HABEAS CORPUS Nº 190.334 - SP (2010⁄0209758-8)

RELATOR : MINISTRO NAPOLEÃO NUNES MAIA FILHO
IMPETRANTE : E.A.L.F. E OUTROS
IMPETRADO : TRIBUNAL DE JUSTIÇA DO ESTADO DE SÃO PAULO
PACIENTE : J.A.B.D.C.

EMENTA

PROCESSUAL PENAL. HC. CARTEL E QUADRILHA. QUEBRA DE SIGILO TELEFÔNICO APÓS DELAÇÕES ANÔNIMAS, SEM PRÉVIA CONFIRMAÇÃO PELA AUTORIDADE COMPETENTE. SUBMISSÃO DE TODOS OS AGENTES ESTATAIS ÀS NORMAS E PRINCÍPIOS REITORES DO SISTEMA REPRESSIVO. PRECEDENTES DOS TRIBUNAIS SUPERIORES: CORTE ESPECIAL E PRESIDÊNCIA DO STJ E STF. PARECER DO MPF PELA DENEGAÇÃO DA ORDEM. ORDEM CONCEDIDA, TODAVIA, PARA O FIM DE DECLARAR A ILICITUDE DA PROVA ORIUNDA DA INTERCEPTAÇÃO TELEFÔNICA DEFERIDA COM BASE EM DENÚNCIA ANÔNIMA E DAQUELAS DIRETAMENTE DERIVADAS, SEM PREJUÍZO DA CONTINUIDADE DA AÇÃO PENAL SE EXISTENTES OUTRAS PROVAS.
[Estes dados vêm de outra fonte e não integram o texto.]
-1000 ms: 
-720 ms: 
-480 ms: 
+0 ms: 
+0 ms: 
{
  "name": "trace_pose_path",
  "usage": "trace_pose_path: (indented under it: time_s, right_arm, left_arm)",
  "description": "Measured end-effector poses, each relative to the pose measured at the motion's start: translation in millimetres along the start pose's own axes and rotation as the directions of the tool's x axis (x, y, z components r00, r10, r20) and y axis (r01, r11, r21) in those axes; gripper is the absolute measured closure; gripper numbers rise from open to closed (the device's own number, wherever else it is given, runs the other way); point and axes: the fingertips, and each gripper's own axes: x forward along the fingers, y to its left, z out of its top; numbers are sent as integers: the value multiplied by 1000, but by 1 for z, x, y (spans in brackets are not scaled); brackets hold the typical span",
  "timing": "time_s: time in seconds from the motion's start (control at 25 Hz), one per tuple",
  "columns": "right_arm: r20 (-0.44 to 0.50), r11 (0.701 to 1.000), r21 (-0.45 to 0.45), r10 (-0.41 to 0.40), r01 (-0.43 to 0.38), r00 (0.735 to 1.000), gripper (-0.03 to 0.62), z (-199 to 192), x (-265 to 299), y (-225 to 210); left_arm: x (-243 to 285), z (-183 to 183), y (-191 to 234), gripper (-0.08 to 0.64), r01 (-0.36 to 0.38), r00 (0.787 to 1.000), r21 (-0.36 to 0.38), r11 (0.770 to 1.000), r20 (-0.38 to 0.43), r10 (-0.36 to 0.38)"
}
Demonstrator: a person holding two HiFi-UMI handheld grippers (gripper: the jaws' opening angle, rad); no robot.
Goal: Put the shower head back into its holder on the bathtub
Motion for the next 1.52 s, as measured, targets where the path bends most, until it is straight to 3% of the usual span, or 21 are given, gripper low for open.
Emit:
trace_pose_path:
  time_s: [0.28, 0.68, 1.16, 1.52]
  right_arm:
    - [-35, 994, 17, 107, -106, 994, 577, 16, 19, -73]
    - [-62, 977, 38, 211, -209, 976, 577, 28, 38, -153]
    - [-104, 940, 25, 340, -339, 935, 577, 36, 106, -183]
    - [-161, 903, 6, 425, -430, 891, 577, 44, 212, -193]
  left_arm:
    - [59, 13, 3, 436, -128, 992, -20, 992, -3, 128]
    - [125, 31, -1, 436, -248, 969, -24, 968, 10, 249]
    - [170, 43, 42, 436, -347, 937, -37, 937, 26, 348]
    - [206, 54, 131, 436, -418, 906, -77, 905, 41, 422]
  1. O sistema jurídico do País, composto de múltiplos princípios e inúmeras regras, exegeticamente harmonizados na Jurisprudência dos Tribunais e interpretados nas lições da Doutrina Jurídica, não admite que se instaure a persecução penal, na sua fase inquisitorial ou na sua fase processual, a partir de delações anônimas, ex vi do art. 5o., IV da Carta Magna. Precedentes das Cortes Superiores: Corte Especial⁄STJ: AgReg na Sind 100-TO, Rel. Min. NILSON NAVES, DJU 30.03.09; QO na Sind 81-SP, Rel. Min. ARI PARGENDLER, DJU 28.08.06; Presidência⁄STJ: HC 159.159-DF, Rel. Min. CESAR ROCHA, DJU 20.05.10; STF: INQ 1.957, Rel. Min. CÉZAR PELUSO, DJU 11.11.05 e HC 84.827⁄TO, Rel. Min. MARCO AURÉLIO, DJe 22.11.07.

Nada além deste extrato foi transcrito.